Nasa prepares to launch Mars orbiter

Two days after bringing Discovery home, Nasa prepared today to launch a spacecraft to Mars with new tools designed to gather more data on the planet than all previous Martian missions combined.

Two days after bringing Discovery home, Nasa prepared today to launch a spacecraft to Mars with new tools designed to gather more data on the planet than all previous Martian missions combined.

The Mars Reconnaissance Orbiter is expected to spend four years circling Mars, collecting information that will help Nasa plan where to land two robotic explorers later this decade and possible future human exploration of the Red Planet.

The Phoenix Mars Scout, in search of organic chemicals, will be launched in 2007, and the Mars Science Laboratory will follow two years later.

“We don’t want to be hauling cement to Mars. That’s very expensive,” said project scientist Richard Zurek of the Jet Propulsion Laboratory in Pasadena, California. “Better to know what we can make on the surface of the planet.”

The two-ton orbiter, equipped with the largest telescopic camera ever sent to another planet, will provide unparalleled information on weather, climate and geology on Mars. The €580m mission is also expected to help build on Nasa’s knowledge of the history of ice on the planet.

The planet is cold and dry with large caps of frozen water at its poles.
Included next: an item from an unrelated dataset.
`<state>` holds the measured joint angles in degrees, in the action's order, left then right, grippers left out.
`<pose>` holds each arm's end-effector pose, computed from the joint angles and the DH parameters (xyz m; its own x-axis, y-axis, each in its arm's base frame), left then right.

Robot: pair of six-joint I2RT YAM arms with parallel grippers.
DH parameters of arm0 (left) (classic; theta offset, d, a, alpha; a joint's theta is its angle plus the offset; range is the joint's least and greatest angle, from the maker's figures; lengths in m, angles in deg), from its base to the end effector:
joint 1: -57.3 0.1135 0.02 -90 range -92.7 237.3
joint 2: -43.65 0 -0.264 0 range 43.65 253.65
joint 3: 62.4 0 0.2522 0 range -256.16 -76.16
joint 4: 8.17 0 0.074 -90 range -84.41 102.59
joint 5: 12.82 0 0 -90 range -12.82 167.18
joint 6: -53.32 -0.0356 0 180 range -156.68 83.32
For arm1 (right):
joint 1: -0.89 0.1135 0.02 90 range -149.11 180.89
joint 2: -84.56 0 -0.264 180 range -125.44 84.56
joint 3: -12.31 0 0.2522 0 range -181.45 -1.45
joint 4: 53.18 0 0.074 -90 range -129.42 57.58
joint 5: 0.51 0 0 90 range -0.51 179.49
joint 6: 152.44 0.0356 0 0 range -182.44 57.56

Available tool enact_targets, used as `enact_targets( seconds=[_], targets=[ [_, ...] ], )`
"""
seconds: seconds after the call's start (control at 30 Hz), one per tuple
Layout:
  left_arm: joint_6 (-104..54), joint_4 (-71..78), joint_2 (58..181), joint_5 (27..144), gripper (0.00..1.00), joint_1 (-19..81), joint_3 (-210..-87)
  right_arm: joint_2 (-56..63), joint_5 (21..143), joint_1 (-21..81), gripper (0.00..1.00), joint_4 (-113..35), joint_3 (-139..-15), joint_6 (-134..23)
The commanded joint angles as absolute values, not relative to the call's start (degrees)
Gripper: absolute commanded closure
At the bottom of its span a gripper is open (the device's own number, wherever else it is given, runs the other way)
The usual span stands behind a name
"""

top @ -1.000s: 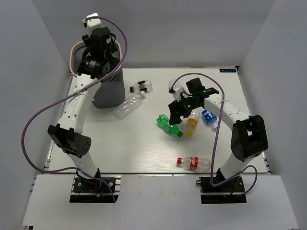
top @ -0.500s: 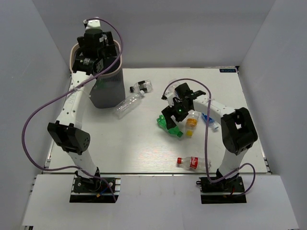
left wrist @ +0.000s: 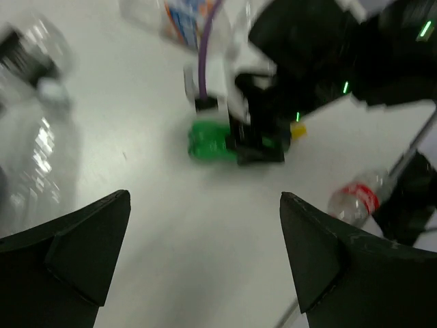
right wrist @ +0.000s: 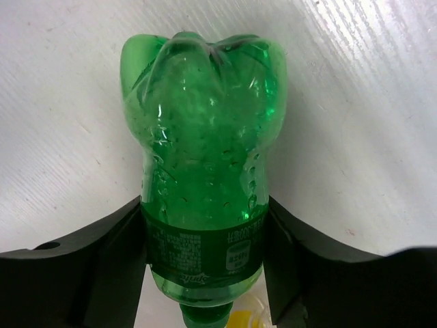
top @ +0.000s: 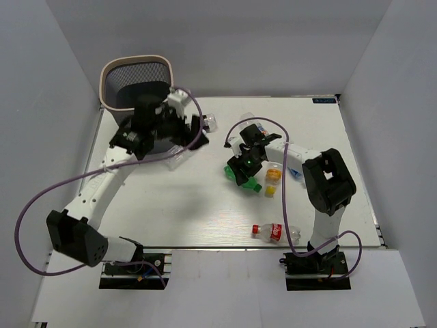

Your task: Put the plastic bottles in the bin

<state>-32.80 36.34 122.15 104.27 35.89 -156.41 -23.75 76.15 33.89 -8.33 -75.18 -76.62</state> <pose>0.2760 -0.1256 0.3884 -0.4974 0.1303 -0.8577 0.6637 0.6939 -0.2795 0.3171 0.2157 0.1755 -0.5916 -0.6684 -0.4509 -0.7783 0.6194 0.1029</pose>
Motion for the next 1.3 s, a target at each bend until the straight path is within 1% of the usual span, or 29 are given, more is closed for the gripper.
enact_targets(
  seconds=[0.0, 0.03, 0.07, 0.13, 0.17, 0.2, 0.27, 0.37, 0.4, 0.43, 0.47, 0.53, 0.57, 0.6, 0.67, 0.7, 0.73, 0.8, 0.83, 0.87, 0.9, 0.93, 1.0, 1.07, 1.17, 1.27],
  targets=[
    [-33.42, 39.68, 116.61, 106.72, 0.0, 34.89, -147.72, -20.82, 75.7, 33.15, 0.94, -6.47, -77.12, -79.31],
    [-33.42, 40.48, 115.56, 104.62, 0.0, 33.59, -145.61, -19.34, 75.43, 32.45, 1.0, -4.89, -78.25, -80.01],
    [-33.42, 41.01, 113.28, 103.82, 0.0, 33.57, -140.98, -18.63, 75.43, 31.93, 1.0, -3.4, -83.23, -80.37],
    [-32.55, 41.62, 111.07, 101.53, 0.0, 32.17, -135.0, -18.09, 75.43, 30.95, 1.0, -1.11, -87.73, -81.6],
    [-32.55, 41.63, 110.11, 101.0, 0.0, 32.17, -133.3, -18.18, 75.26, 30.69, 1.0, -0.58, -96.02, -82.12],
    [-31.94, 41.63, 108.53, 100.04, 0.0, 31.56, -131.98, -18.88, 75.26, 30.34, 1.0, 0.91, -99.07, -82.13],
    [-31.31, 42.24, 107.64, 98.45, 0.0, 31.03, -129.34, -21.07, 74.74, 30.34, 1.0, 1.62, -110.55, -82.22],
    [-30.79, 42.77, 107.63, 96.78, 0.0, 30.41, -126.53, -23.44, 72.89, 30.6, 1.0, -0.56, -119.56, -83.01],
    [-30.79, 42.77, 108.24, 96.78, 0.0, 29.8, -125.91, -24.06, 69.84, 30.78, 1.0, -3.09, -123.75, -83.44],
    [-30.0, 42.77, 108.25, 96.78, 0.0, 29.79, -124.86, -24.16, 68.33, 30.86, 1.0, -5.03, -124.05, -83.53],
    [-29.39, 42.08, 108.86, 97.39, 0.0, 29.79, -124.85, -23.98, 63.09, 30.87, 1.0, -10.27, -124.23, -83.45],
    [-28.24, 41.45, 108.86, 97.92, 0.0, 29.09, -123.27, -23.37, 59.8, 31.22, 1.0, -23.61, -122.04, -82.14],
    [-27.19, 40.06, 108.86, 97.92, 0.0, 28.48, -123.27, -22.15, 57.52, 31.39, 1.0, -27.51, -120.9, -80.91],
    [-27.18, 39.53, 108.26, 97.92, 0.0, 28.47, -122.75, -21.79, 54.2, 31.74, 1.0, -41.04, -117.15, -76.98],
    [-26.39, 38.82, 107.73, 97.92, 0.0, 27.95, -122.74, -21.78, 51.28, 32.09, 1.0, -50.53, -113.36, -73.71],
    [-25.87, 38.82, 107.72, 97.92, 0.0, 27.43, -122.74, -22.57, 50.91, 32.44, 1.0, -54.58, -112.38, -68.99],
    [-25.87, 38.82, 107.72, 97.92, 0.0, 27.42, -122.74, -23.53, 50.13, 32.97, 1.0, -65.06, -113.85, -67.73],
    [-25.87, 38.82, 107.72, 97.92, 0.0, 27.42, -122.74, -29.05, 50.03, 33.76, 1.0, -70.33, -117.36, -63.01],
    [-25.87, 38.82, 108.33, 97.92, 0.0, 26.9, -122.74, -30.64, 50.99, 34.2, 1.0, -73.23, -123.21, -61.32],
    [-25.87, 38.82, 108.34, 97.92, 0.0, 26.89, -122.74, -32.14, 51.17, 34.38, 1.0, -77.35, -124.74, -59.04],
    [-25.87, 38.82, 108.34, 97.92, 0.0, 26.37, -122.74, -36.24, 51.52, 34.82, 1.0, -79.3, -126.07, -58.06],
    [-25.87, 38.82, 109.03, 97.92, 0.0, 26.37, -123.26, -37.76, 51.79, 35.08, 1.0, -79.06, -132.17, -58.13],
    [-25.87, 39.34, 109.04, 97.92, 0.0, 25.84, -123.27, -42.85, 53.63, 36.48, 1.0, -78.62, -137.73, -57.96],
    [-25.34, 39.34, 109.57, 97.92, 0.0, 25.22, -123.79, -44.45, 54.16, 37.37, 1.0, -80.89, -138.91, -58.57],
    [-24.81, 39.34, 110.1, 97.92, 0.0, 24.61, -123.79, -45.07, 53.99, 39.12, 1.0, -85.63, -135.41, -59.63],
    [-24.81, 39.34, 111.41, 97.92, 0.0, 23.3, -124.32, -46.74, 53.55, 40.71, 1.0, -89.07, -135.48, -59.72]
  ],
)
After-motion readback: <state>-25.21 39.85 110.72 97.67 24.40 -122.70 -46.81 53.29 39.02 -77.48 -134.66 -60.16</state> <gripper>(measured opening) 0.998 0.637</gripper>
But scientists think it was a wetter and possibly warmer place eons ago – conditions that might have been conducive to life. Scientists are also trying to determine if it could support future human outposts.
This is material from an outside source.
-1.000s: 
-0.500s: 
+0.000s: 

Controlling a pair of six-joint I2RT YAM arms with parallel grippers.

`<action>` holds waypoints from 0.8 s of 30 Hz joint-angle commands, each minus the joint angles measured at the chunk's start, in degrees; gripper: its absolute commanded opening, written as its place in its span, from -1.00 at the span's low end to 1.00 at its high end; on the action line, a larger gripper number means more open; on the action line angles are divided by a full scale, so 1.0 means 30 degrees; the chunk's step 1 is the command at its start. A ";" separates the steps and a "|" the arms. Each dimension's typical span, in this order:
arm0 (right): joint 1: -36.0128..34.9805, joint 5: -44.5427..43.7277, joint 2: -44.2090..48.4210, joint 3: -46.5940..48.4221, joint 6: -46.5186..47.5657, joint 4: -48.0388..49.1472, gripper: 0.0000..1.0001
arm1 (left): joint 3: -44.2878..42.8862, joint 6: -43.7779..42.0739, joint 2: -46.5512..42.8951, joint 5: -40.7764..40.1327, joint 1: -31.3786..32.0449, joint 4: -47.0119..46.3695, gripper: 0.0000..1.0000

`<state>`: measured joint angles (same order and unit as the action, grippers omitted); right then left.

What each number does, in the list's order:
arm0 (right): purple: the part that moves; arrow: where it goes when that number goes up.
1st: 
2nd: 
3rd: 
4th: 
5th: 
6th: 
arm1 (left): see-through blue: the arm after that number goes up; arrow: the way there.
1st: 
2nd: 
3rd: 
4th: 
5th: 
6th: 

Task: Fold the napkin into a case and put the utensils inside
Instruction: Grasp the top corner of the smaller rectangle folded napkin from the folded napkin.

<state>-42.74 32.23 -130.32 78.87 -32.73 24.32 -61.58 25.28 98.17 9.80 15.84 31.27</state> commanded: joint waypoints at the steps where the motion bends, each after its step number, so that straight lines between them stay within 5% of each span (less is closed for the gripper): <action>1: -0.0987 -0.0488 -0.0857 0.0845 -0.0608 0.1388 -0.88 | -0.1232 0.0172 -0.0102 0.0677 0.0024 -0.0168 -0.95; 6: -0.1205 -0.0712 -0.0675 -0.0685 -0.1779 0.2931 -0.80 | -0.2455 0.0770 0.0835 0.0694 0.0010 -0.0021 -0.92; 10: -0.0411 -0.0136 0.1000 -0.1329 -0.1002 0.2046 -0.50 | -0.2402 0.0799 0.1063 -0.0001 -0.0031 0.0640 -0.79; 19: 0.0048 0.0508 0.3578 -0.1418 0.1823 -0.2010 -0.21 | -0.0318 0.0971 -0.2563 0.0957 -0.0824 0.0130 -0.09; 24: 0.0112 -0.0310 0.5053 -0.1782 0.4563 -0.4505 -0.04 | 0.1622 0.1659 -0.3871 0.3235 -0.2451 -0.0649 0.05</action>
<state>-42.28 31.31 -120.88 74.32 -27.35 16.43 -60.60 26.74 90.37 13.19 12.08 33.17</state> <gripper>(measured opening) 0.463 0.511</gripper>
“With the subsurface of Mars, we’ve literally just scratched the surface and we’re trying to probe, now, more than a couple of feet into it,” Zurek said.
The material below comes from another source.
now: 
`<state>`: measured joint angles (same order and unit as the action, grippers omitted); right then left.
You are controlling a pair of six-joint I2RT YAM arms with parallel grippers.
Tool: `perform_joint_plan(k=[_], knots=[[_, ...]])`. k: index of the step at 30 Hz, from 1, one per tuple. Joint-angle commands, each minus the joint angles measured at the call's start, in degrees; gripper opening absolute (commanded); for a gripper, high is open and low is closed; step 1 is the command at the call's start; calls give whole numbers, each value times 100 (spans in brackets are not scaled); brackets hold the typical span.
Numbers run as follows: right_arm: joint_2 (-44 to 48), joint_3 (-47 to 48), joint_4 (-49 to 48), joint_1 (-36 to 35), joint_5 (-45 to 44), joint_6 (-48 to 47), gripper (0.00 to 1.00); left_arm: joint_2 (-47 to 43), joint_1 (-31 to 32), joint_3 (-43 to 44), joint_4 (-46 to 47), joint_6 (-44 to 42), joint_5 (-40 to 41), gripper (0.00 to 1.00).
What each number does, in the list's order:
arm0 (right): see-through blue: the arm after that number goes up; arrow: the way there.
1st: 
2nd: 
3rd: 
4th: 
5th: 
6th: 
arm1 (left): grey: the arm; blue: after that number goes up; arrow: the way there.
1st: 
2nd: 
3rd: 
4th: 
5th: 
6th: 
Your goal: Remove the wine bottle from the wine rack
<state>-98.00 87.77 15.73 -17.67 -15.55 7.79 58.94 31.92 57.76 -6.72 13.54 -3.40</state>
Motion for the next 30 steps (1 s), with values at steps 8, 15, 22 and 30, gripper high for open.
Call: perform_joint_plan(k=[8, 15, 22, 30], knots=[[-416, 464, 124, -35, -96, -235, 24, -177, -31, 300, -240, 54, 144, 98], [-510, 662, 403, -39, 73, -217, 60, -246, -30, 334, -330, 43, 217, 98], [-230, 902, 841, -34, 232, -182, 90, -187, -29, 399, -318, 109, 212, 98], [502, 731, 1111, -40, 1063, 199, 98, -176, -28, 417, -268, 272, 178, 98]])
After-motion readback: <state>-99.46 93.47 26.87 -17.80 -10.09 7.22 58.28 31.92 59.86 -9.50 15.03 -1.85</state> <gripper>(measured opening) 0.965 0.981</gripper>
The orbiter will join three other spacecraft, including a European orbiter, when it arrives at the planet in March 2006. Two Nasa rovers launched in 2003, Spirit and Opportunity, also continue to roam the planet, providing information water on Mars.

With more instruments and higher-resolution imagery, the larger Mars Reconnaissance Orbiter will be able to offer a more comprehensive sweep of the planet and send back more data than the other orbiters, said project manager Jim Graf of the Jet Propulsion Laboratory.

It has a powerful antenna that can transmit 10 times more data per minute than the current trio of satellites positioned around the planet – Nasa’s Global Surveyor and Mars Odyssey and the European Space Agency’s Mars Express.

The orbiter is also loaded with two cameras that will provide high-resolution images and global maps of Martian weather, a spectrometer that will identify water-related minerals and a radiometer to measure atmospheric dust. The Italian Space Agency has provided ground-penetrating radar that will peer beneath the surface of layers of rocks or ice.

“They’re bringing their data back, we think, through a straw,” Graf said of the current orbiters. “We’re going to start opening up the fire hose … We’re going to be awash in data that will allow us to better understand the planet as a whole.”